> [WORK TO COMPLETE] What is needed is the whole of the data, set down exactly.
▬▬▬
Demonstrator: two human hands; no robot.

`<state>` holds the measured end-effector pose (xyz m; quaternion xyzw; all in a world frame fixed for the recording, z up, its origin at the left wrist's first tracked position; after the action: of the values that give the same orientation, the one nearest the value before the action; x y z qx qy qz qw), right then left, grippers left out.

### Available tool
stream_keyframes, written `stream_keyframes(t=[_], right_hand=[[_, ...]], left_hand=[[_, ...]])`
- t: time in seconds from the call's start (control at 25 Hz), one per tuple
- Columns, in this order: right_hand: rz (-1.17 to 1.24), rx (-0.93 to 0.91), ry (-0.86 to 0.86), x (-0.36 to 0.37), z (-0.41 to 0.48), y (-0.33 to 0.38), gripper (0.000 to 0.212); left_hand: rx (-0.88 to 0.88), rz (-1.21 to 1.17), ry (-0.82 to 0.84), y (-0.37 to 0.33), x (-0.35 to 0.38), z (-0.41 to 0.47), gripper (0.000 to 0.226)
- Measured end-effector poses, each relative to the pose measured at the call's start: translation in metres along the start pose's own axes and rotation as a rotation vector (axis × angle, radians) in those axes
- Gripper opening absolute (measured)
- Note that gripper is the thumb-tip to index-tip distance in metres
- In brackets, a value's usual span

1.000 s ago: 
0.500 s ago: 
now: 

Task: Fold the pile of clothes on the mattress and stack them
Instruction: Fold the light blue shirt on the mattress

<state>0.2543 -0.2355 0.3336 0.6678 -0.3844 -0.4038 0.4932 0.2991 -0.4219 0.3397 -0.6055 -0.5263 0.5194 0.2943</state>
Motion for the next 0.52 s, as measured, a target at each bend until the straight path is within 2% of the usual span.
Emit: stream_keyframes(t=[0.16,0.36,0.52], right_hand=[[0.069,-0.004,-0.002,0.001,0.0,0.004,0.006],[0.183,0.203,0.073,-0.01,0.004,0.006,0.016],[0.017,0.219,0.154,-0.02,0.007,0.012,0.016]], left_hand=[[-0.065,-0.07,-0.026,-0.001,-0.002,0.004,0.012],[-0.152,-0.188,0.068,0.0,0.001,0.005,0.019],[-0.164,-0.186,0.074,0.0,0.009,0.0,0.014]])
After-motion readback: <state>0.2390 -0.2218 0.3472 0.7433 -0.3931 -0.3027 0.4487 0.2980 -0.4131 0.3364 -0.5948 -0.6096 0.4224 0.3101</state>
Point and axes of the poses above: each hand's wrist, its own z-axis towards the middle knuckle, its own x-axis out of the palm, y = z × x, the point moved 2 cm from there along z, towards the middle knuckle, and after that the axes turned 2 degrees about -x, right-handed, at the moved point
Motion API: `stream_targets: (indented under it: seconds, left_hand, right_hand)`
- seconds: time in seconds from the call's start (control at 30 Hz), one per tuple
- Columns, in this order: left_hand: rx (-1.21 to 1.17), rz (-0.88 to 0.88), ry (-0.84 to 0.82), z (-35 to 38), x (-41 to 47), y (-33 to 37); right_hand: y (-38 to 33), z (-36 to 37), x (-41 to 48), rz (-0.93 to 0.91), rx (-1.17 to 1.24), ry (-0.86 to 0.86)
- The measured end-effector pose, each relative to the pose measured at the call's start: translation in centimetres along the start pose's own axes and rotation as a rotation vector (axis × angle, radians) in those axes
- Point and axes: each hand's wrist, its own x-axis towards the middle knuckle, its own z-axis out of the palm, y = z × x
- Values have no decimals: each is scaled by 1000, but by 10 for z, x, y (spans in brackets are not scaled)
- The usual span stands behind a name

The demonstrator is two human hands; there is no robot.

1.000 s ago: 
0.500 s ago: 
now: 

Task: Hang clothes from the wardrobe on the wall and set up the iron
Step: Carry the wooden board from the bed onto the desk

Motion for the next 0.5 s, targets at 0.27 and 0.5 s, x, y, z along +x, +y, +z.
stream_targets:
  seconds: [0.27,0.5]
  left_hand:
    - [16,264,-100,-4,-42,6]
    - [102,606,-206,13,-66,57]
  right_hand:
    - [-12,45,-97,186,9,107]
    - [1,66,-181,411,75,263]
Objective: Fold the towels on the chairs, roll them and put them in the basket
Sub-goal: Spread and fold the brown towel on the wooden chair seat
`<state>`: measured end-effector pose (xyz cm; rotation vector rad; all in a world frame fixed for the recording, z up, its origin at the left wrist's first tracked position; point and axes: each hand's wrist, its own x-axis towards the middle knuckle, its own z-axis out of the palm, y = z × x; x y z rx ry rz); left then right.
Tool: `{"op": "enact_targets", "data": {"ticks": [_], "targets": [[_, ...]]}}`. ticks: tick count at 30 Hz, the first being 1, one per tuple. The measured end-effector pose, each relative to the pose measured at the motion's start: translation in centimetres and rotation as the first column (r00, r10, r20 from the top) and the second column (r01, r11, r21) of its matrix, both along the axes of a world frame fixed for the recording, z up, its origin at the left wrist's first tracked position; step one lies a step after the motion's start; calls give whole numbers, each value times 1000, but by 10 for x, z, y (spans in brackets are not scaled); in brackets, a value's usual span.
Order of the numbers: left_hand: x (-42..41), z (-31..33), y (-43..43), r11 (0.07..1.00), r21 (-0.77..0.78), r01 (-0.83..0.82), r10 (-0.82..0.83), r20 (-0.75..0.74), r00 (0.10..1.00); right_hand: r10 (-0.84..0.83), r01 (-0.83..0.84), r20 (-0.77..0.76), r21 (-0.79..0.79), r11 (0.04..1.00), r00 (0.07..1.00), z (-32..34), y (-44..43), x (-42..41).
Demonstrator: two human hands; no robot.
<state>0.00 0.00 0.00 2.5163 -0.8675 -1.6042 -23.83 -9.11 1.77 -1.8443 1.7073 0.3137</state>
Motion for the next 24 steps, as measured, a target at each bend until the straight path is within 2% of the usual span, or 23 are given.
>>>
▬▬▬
> [OUTPUT OF THE TASK]
Demonstrator: two human hands; no robot.

`<state>` holds the measured end-effector pose (xyz m; quaternion xyzw; all in a world frame fixed for the recording, z up, its origin at the left wrist's first tracked position; after the action: of the values that give the same orientation, the one nearest the value before the action; x y z qx qy qz qw), right then left, grippers left out.

### Available tool
stream_keyframes, written `stream_keyframes(t=[_], right_hand=[[_, ...]], left_hand=[[_, ...]])`
- t: time in seconds from the call's start (control at 25 Hz), one per tuple
- Columns, in this order: right_hand: rz (-1.17 to 1.24), rx (-0.93 to 0.91), ry (-0.86 to 0.86), x (-0.36 to 0.37), z (-0.41 to 0.48), y (-0.33 to 0.38), gripper (0.000 to 0.212); left_hand: rx (-0.88 to 0.88), rz (-1.21 to 1.17), ry (-0.82 to 0.84), y (-0.37 to 0.33), x (-0.35 to 0.38), z (-0.41 to 0.47), gripper (0.000 to 0.226)
- Measured end-effector poses, each relative to the pose measured at the call's start: translation in metres along the start pose's own axes and rotation as a rotation vector (axis × angle, radians) in those axes
- Gripper opening absolute (measured)
- Note that gripper is the thumb-tip to index-tip distance in metres
- In brackets, a value's usual span

1.000 s ago: 
0.500 s ago: 
now: 

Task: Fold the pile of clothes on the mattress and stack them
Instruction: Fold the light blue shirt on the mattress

<state>0.2543 -0.2355 0.3336 0.6678 -0.3844 -0.4038 0.4932 0.2991 -0.4219 0.3397 -0.6055 -0.5263 0.5194 0.2943</state>
Motion for the next 0.52 s, as measured, a target at each bend until the straight path is within 2% of the usual span.
Emit: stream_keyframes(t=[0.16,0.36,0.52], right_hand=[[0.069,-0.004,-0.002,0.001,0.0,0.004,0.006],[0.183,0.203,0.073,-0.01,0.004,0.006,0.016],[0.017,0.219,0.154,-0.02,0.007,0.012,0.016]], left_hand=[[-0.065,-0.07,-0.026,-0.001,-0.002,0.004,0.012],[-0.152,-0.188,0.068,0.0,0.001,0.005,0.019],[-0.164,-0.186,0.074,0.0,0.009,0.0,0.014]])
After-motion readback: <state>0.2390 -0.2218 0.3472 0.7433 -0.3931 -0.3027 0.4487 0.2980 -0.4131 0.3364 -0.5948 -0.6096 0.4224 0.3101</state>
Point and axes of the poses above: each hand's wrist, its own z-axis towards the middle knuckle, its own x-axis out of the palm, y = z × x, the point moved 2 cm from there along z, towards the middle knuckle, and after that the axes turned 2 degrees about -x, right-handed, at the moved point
Motion API: `stream_targets: (indented under it: seconds, left_hand, right_hand)`
- seconds: time in seconds from the call's start (control at 30 Hz), one per tuple
- Columns, in this order: left_hand: rx (-1.21 to 1.17), rz (-0.88 to 0.88), ry (-0.84 to 0.82), z (-35 to 38), x (-41 to 47), y (-33 to 37); right_hand: y (-38 to 33), z (-36 to 37), x (-41 to 48), rz (-0.93 to 0.91), rx (-1.17 to 1.24), ry (-0.86 to 0.86)
- The measured end-effector pose, each relative to the pose measured at the call's start: translation in centimetres along the start pose's own axes and rotation as a rotation vector (axis × angle, radians) in those axes
- Point and axes: each hand's wrist, its own x-axis towards the middle knuckle, its own z-axis out of the palm, y = z × x
- Values have no decimals: each is scaled by 1000, but by 10 for z, x, y (spans in brackets are not scaled)
- The usual span stands behind a name

The demonstrator is two human hands; there is no robot.

1.000 s ago: 
0.500 s ago: 
now: 

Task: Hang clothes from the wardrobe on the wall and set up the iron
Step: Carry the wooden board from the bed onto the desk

Motion for the next 0.5 s, targets at 0.27 and 0.5 s, x, y, z along +x, +y, +z.
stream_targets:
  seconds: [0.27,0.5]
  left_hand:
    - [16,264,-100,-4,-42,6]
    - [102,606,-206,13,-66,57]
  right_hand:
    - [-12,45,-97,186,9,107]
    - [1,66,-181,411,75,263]
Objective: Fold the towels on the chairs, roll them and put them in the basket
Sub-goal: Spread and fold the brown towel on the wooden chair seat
`<state>`: measured end-effector pose (xyz cm; rotation vector rad; all in a world frame fixed for the recording, z up, its origin at the left wrist's first tracked position; point and axes: each hand's wrist, its own x-axis towards the middle knuckle, its own z-axis out of the palm, y = z × x; x y z rx ry rz); left then right.
Tool: `{"op": "enact_targets", "data": {"ticks": [_], "targets": [[_, ...]]}}`. ticks: tick count at 30 Hz, the first being 1, one per tuple. The measured end-effector pose, each relative to the pose measured at the motion's start: translation in centimetres and rotation as the first column (r00, r10, r20 from the top) and the second column (r01, r11, r21) of its matrix, both along the axes of a world frame fixed for the recording, z up, its origin at the left wrist's first tracked position; step one lies a step after the motion's start; calls give whole numbers, each value times 1000, but by 10 for x, z, y (spans in brackets are not scaled); in brackets, a value's usual span.
Order of the numbers: left_hand: x (-42..41), z (-31..33), y (-43..43), r11 (0.07..1.00), r21 (-0.77..0.78), r01 (-0.83..0.82), r10 (-0.82..0.83), r20 (-0.75..0.74), r00 (0.10..1.00); right_hand: r10 (-0.84..0.83), r01 (-0.83..0.84), r20 (-0.77..0.76), r21 (-0.79..0.79), r11 (0.04..1.00), r00 (0.07..1.00), z (-32..34), y (-44..43), x (-42..41).
Demonstrator: two human hands; no robot.
<state>0.00 0.00 0.00 2.5163 -0.8675 -1.6042 -23.83 -9.11 1.77 -1.8443 1.7073 0.3137</state>
Motion for the next 24 steps, as measured, a target at each bend until the straight path is within 2% of the usual span, or 23 are given.
>>>

This finishes the output.